The trial was not going well for the prosecution. They had not presented
a stitch of evidence to show that he ordered or condoned the commission
of a single crime. The prosecution spent a great deal of time trying to
prove that crimes were committed, but they never made a link between any
of the alleged crimes and Milosevic.

At the end of the trial the judges were going to have to write a
judgment based on the evidence presented in court. Writing a credible
judgment convicting Milosevic on the evidence would have been
impossible, because the prosecution never managed to link him to a
crime.

The Milosevic trial was an embarrassment for a lot of very powerful
people, which is why the media very rarely covered the proceedings. He
was using the trial as a platform to expose the crimes committed in
Yugoslavia by various Western governments and political officials.

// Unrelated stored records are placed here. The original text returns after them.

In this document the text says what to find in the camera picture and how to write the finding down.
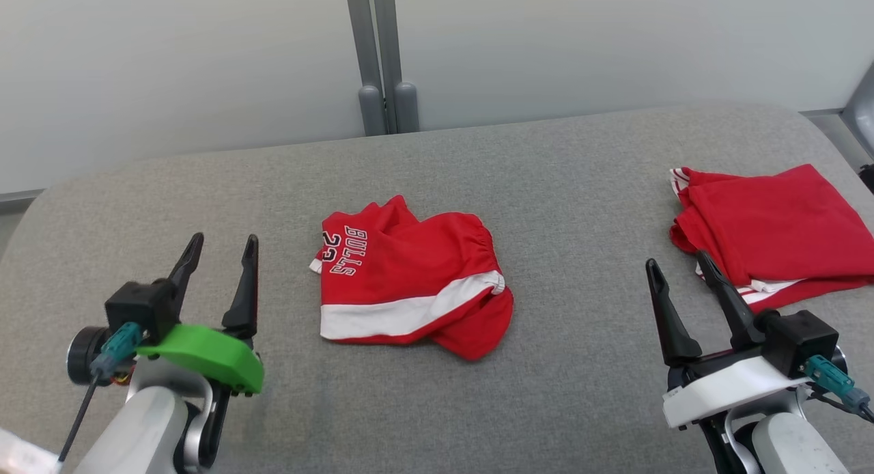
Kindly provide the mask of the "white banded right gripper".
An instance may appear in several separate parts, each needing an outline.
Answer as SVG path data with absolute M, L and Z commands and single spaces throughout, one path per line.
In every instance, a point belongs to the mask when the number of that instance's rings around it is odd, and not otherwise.
M 731 332 L 734 352 L 760 346 L 765 335 L 755 328 L 755 315 L 737 288 L 723 274 L 708 252 L 696 252 L 697 265 L 703 280 L 715 297 Z M 651 296 L 653 318 L 658 328 L 664 364 L 668 369 L 668 392 L 664 394 L 662 412 L 668 427 L 689 426 L 703 418 L 734 408 L 745 408 L 770 398 L 778 392 L 808 384 L 807 377 L 791 380 L 762 357 L 739 360 L 684 386 L 683 368 L 702 355 L 700 344 L 693 339 L 669 296 L 669 284 L 655 259 L 645 263 L 647 284 Z

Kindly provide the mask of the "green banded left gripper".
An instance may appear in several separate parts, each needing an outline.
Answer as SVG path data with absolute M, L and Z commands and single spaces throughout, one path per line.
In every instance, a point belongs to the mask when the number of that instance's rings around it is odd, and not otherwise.
M 171 303 L 182 304 L 191 275 L 199 265 L 205 234 L 195 232 L 179 257 L 168 280 Z M 252 341 L 258 331 L 259 238 L 250 234 L 240 260 L 242 273 L 230 308 L 221 325 L 223 332 L 206 326 L 178 324 L 158 344 L 141 344 L 135 352 L 149 358 L 157 355 L 196 372 L 208 380 L 243 394 L 260 394 L 264 365 L 243 341 Z

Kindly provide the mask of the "red Bulls 23 jersey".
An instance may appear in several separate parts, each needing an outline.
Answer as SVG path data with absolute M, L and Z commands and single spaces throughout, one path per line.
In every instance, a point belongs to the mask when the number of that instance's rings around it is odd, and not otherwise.
M 753 312 L 874 285 L 874 235 L 811 164 L 770 176 L 675 168 L 684 253 L 706 252 Z

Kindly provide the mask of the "red shorts with white stripe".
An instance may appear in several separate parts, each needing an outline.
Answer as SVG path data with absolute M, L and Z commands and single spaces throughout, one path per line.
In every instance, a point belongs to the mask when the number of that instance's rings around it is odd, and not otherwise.
M 511 325 L 514 296 L 477 215 L 417 218 L 405 198 L 334 212 L 310 262 L 319 275 L 320 336 L 344 344 L 430 340 L 483 359 Z

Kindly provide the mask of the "white paper piece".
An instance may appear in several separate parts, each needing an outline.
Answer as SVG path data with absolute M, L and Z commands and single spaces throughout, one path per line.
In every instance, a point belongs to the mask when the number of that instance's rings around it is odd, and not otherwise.
M 57 454 L 0 428 L 0 474 L 59 474 Z

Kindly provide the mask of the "grey partition post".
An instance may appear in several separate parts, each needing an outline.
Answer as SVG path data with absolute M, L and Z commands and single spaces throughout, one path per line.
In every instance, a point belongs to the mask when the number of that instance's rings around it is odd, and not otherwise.
M 419 131 L 417 88 L 403 78 L 396 0 L 346 0 L 358 57 L 358 103 L 368 136 Z
M 841 117 L 856 141 L 874 160 L 874 62 L 862 76 Z

Milosevic had an extremely long list of enemies. A person would have to
be an fool to think that nobody wanted to kill him. It is a well-known
fact that MI6 was plotting his assassination in 1992.

It isn’t hard to believe that one of his many enemies wanted to shut him
up so badly that they poisoned him. Maybe they didn’t want to kill him
outright; maybe they just wanted him to be sick enough that Mr. Kay
could take over his defense.

At any rate, it’s a lot easier to believe that a foreign intelligence
agency, or a corrupt tribunal official, was able to infiltrate one guy
into the prison who mixed the drug into Milosevic’s food or into some of
his other medicines.

Whatever their intentions might have been, Milosevic is dead, and those
responsible must be held legally accountable. Clearly, Mr. Robinson, Mr.
Kwon, and Mr. Bonomy bear the most responsibility because it was their
decision that denied him the medical care he urgently needed in Moscow.

The doctors who knew that the Rifampicin was in his blood, but didn’t
tell him for two months must also be held accountable, and the prison
officials who allowed the drug to be smuggled into the prison must also
be held responsible. If nothing else they were negligent in their duty
to keep non-prescribed drugs out of the prison.